姜清斐:“……”
一瞬间,他竟然有扇自己一巴掌的冲动。
快忘了,这人单身“父亲”的身份。
他憋屈地绞尽脑汁想半天,最后只能尴尬地扯出个笑来,想和对方说对不起,可谢晏恬不知足,他后退,他反倒要往前进一步:“那不然,你替我照顾我妹妹的心理健康?”
……这倒不必。
姜清斐连自己的心理健康都没办法照顾,别说他年幼的妹妹。
他只擅长往别人的痛点戳。
但看他这样子,应该是没受什么心伤,他也就放心地接着讽刺他:“书摆这么开,我看一下怎么了?”
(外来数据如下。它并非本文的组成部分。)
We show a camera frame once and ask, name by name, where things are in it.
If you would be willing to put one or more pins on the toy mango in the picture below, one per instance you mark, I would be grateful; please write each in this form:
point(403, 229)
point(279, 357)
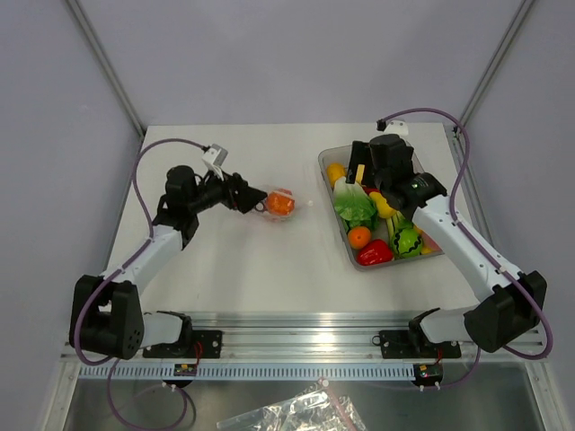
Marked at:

“不怎么。”在他面前,谢晏一副脾气很好的样子,“你想看的话,借你?”
他看这个干什么。
姜清斐想骂他。
另一边的谢晏仔细斟酌他脸上的表情,顿了顿,补充:“学习一下如何弥足你脆弱但珍贵的心理?”
姜清斐:“……”
班星黎说得没错,他果然得远离谢晏。
但他还是搞不明白,谢晏平时不是一股谁都欠他钱的死人样吗,怎么在他面前,跟华佗再世一样,面瘫治好了,话也能说了。
翻个白眼,姜清斐转过身,不欲再理他。
谢晏这回总算识趣,没有再追上来打趣他。
姜清斐僵硬的脊背稍稍放松了点。
他其实还不太熟悉与别人这般打交道开玩笑,但谢晏一副自来熟的模样,跟他好像知根知底,说笑起来也就没个边线。
等到停下来时,姜清斐才会意识到,自己刚刚是做了什么事。